Dr Drakken: (describing his latest Doomsday device for Kim) First, you will be locked in this impenetrable safe. Then, the safe will be dropped into a bottomless chasm, which will then be filled with water. Next, I shall freeze over the top of the water with a 6-foot-thick sheet of ice. And finally, sharks and a man-eating squid will be released into the water... Shego: Wait, wait, wait... if the chasm is "bottomless," how can you fill it with water? (pause) Dr Drakken: It's very, very deep, all right!
Ron Stoppable: Just go with me on this, Monique. Kim has it bad for Ron! Monique: And that's not good? Ron Stoppable: I don't know. I mean, it's not like I haven't thought about this. I mean, who hasn't?
Ron: (talking in his sleep) No monkey touch, no monkey touch...
Ron: Sorry, Ron Factor!
Kim Possible: Did you analyze that gravy sample? Wade: Yup. Monique: And? Wade: You don't wanna know. (pauses) Not 'till after graduation. (pauses) From college. Monique: I say we trust him on the gravy.
Ron: Do you have any daughters who'd like to go to an American dance? Heinrich: Nein! Ron: Whoa! Maybe one or two.
Ron Stoppable: (thinking he's cool) Hi. I'm Ron. That's R to the O to the hiz-N! Random Chick: (pushing flyer of ron being a loser at his chest, unimpressed) That's L to the O to the hiz-ER.
(Repeated Line) Tim Possible: Hicka-bicka-boo? Jim Possible: Hoo-sha.
Kim: (after Ron finds out she's jealous of Ron's new friend) Was it that obvious? Ron: Kim, you ate all his nacos.
Lord Monkey Fist: Ron Stoppable... Ron: You're the only one that gets my name right... I respect that.
Ron: Hmm... monkeyfist Rufus: (shivering) Uhhh... monkeys. Ron: Don't worry, Rufus, there's nothing to fear but fur itself.
Felix Renton: Great minds think alike! Ron: Yeah! What?
Felix Renton: (about Ron) Is he always this distracted on a mission? Ron: What?
Tim Possible: (after the TV has gone staticy) Dad, please! Jim Possible: You're a *rocket* scientist! Can't you *do* something? Dr Possible: Well, I could put it in geo-synchronous orbit, but I'm not sure how that would help.

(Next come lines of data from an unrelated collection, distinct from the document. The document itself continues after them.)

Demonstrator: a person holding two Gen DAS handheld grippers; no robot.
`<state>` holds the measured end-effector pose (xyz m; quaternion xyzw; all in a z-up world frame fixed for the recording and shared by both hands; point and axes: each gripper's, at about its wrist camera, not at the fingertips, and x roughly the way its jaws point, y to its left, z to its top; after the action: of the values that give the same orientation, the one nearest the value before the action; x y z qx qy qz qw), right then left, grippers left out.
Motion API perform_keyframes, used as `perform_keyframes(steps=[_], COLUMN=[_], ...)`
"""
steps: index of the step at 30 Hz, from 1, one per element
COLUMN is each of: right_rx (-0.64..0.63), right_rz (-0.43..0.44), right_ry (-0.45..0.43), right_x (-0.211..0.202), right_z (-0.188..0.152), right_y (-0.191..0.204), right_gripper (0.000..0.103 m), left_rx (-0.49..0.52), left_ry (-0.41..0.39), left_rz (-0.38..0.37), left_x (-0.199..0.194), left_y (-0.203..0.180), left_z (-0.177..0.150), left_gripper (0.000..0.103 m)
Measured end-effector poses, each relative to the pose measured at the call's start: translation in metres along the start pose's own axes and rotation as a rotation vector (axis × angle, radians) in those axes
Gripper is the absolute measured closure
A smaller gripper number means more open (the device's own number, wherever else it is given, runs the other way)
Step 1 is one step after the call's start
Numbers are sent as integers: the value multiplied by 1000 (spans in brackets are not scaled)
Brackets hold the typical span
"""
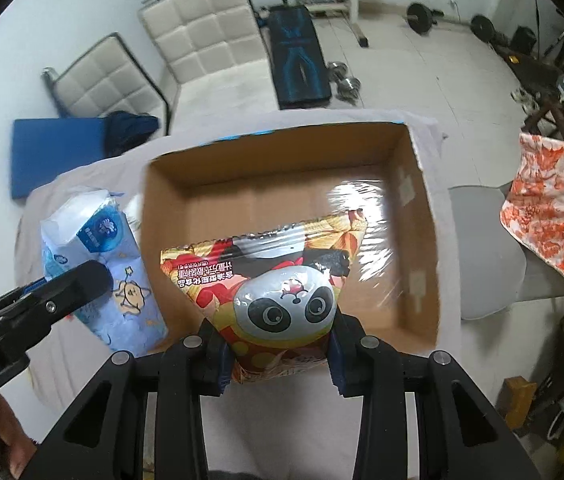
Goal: Organize soft objects
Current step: 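Carry both packets into the cardboard box and open both tools, then withdraw both tools from the box toward the remaining packets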
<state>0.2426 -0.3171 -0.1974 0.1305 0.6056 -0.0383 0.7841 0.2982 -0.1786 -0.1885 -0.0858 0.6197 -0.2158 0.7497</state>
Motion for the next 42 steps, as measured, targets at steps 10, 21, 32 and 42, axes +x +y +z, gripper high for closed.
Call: perform_keyframes(steps=[10,21,32,42], right_rx=[44,23,19,9], right_rz=[-69,-117,-103,-127], right_ry=[152,219,222,190], right_x=[120,201,217,183], right_z=[85,122,137,125], right_y=[-89,-109,-114,-117], right_gripper=[63,63,44,23], left_rx=[-98,-161,-154,-12], left_ry=[223,313,310,168], left_rz=[7,-39,-17,119], left_x=[156,220,219,174], left_y=[1,11,12,-9], left_z=[69,87,87,83], left_gripper=[68,68,47,8])
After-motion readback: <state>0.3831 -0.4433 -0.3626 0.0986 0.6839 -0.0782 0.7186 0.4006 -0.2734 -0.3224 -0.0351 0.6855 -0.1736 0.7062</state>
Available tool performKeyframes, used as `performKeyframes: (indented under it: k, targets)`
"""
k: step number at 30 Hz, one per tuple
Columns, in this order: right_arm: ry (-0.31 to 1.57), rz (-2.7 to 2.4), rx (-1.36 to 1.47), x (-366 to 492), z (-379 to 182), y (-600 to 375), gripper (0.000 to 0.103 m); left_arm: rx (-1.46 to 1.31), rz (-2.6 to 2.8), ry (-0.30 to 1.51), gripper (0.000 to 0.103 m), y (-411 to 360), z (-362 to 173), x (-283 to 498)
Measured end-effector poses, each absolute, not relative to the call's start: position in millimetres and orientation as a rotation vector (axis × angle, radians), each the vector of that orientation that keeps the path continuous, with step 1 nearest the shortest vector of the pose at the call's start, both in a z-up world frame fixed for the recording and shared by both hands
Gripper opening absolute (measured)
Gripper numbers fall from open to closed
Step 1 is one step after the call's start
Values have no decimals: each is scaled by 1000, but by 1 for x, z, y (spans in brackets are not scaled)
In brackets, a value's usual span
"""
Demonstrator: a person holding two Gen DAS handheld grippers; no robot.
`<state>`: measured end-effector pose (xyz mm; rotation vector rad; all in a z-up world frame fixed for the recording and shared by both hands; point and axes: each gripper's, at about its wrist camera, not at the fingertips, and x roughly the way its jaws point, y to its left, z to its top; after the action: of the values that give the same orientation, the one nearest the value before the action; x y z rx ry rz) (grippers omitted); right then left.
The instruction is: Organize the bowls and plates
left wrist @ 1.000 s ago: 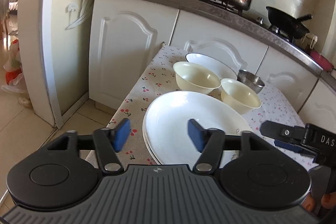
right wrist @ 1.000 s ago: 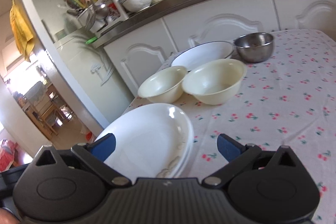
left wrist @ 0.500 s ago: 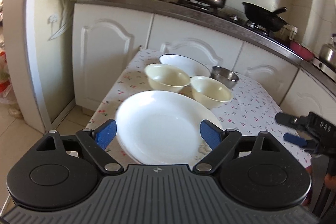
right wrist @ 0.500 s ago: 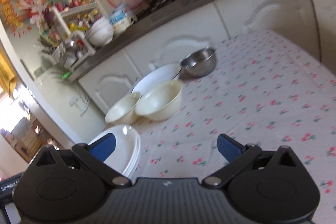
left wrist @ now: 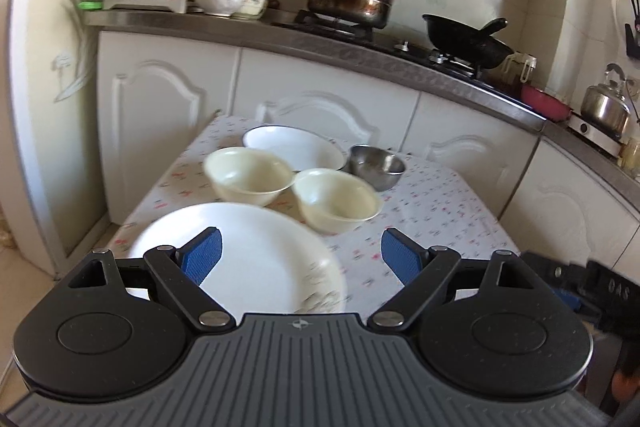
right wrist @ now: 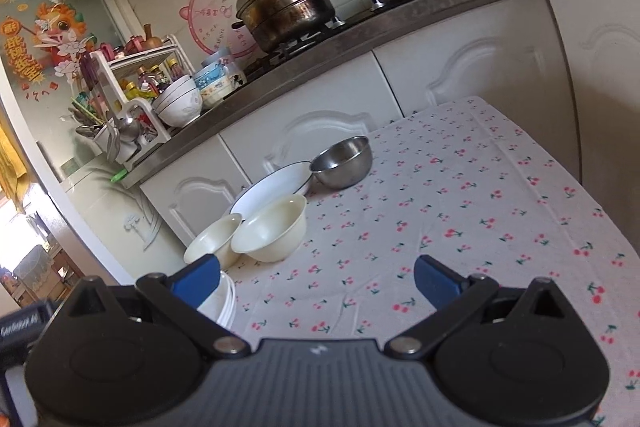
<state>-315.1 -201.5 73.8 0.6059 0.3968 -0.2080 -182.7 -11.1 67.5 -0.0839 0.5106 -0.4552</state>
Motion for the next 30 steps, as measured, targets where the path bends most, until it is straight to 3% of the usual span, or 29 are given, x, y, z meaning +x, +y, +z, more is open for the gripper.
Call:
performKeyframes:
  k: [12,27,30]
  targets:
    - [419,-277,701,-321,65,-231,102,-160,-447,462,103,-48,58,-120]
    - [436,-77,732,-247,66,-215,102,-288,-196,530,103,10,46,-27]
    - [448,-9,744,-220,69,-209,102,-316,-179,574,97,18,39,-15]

Ron: (panicking, as usual) Aaahhh! An army of evil zombie snowmen! (more calmly) Ron: Man, I always knew that's what would get me.

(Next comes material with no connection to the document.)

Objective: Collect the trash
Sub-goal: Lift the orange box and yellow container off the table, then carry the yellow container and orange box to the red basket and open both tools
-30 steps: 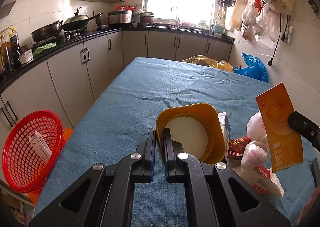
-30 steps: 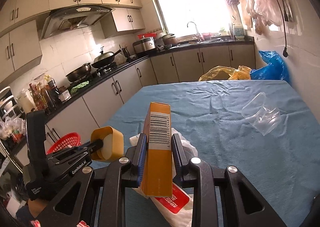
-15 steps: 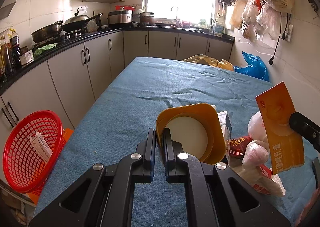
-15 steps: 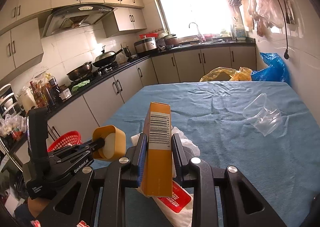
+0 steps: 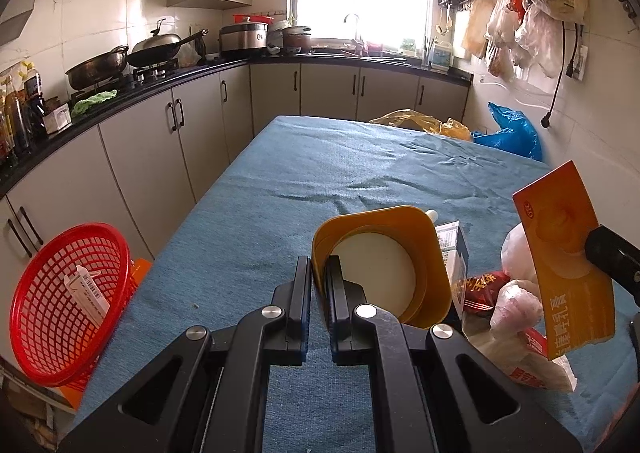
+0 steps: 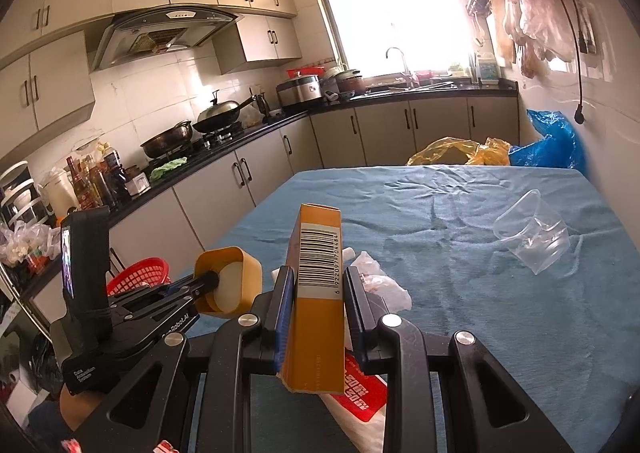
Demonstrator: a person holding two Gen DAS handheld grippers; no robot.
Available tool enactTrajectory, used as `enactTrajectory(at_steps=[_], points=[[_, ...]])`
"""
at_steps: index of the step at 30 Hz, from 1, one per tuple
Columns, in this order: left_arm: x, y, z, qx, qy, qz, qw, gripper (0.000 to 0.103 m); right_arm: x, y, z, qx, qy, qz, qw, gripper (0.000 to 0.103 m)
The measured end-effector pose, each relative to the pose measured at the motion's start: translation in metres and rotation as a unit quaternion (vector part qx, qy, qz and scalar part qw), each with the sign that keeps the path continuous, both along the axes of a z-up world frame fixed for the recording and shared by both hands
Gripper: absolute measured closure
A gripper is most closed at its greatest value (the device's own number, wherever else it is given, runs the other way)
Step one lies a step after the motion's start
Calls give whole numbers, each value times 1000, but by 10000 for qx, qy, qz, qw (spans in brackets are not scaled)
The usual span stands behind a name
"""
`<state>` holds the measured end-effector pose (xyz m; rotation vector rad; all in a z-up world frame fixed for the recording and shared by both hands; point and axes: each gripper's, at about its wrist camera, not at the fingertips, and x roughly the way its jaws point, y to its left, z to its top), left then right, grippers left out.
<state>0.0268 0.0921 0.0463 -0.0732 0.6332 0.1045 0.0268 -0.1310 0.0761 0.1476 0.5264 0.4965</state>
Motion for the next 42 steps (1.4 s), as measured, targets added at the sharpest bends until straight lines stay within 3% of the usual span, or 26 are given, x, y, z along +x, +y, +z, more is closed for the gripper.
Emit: enactTrajectory(at_steps=[18,27,34,42], points=[[-2,0,1,159,-71,139,9998,96,-4,3,1,0,-52,50,10000,76],[-15,6,11,36,-135,166,9998,96,-4,1,12,191,19,-44,9998,76],[-41,39,25,-218,-237,318,9990,96,-7,31,24,278,141,292,9991,76],[-75,118,40,-419,-386,1030,9930,96,-11,113,44,67,85,1011,9948,76]])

Kids' show creature: You're a meanie! Dr Drakken: Am I? Well, get used to it. Kids' show creature: And you know who visits meanies... Mr Sitdown! Dr Drakken: Mr Whodown? (Mr Sitdown walks up and prepares to sit on Drakken) Dr Drakken: Oh, snap.
Ron: Why couldn't she just tell me she likes me? She was being all ninja about it. Kim: Well, you've got me...
Kim: (about Ron) Is this Yori girl dragging him around the world or something? Wade: Hmmm, sounds familiar.
Ron Stoppable: Check me, KP, I'm an arch foe.
(Drakken startles an arctic drill worker) Drill Worker: Mother of pearl, man! You scared me half to death! Dr Drakken: Only half?
Kim: (backstage at American Starmaker) Ron, this is so dumb, it can't work. Ron: (writing in a notebook) Yeah, chill down, KP, it'll work. Kim: (reading from Ron's notebook) Yo, listen up, hap a holler from Ron? Ron: I wanted it to sound like me. Kim: Why don't you shoot for sound like English?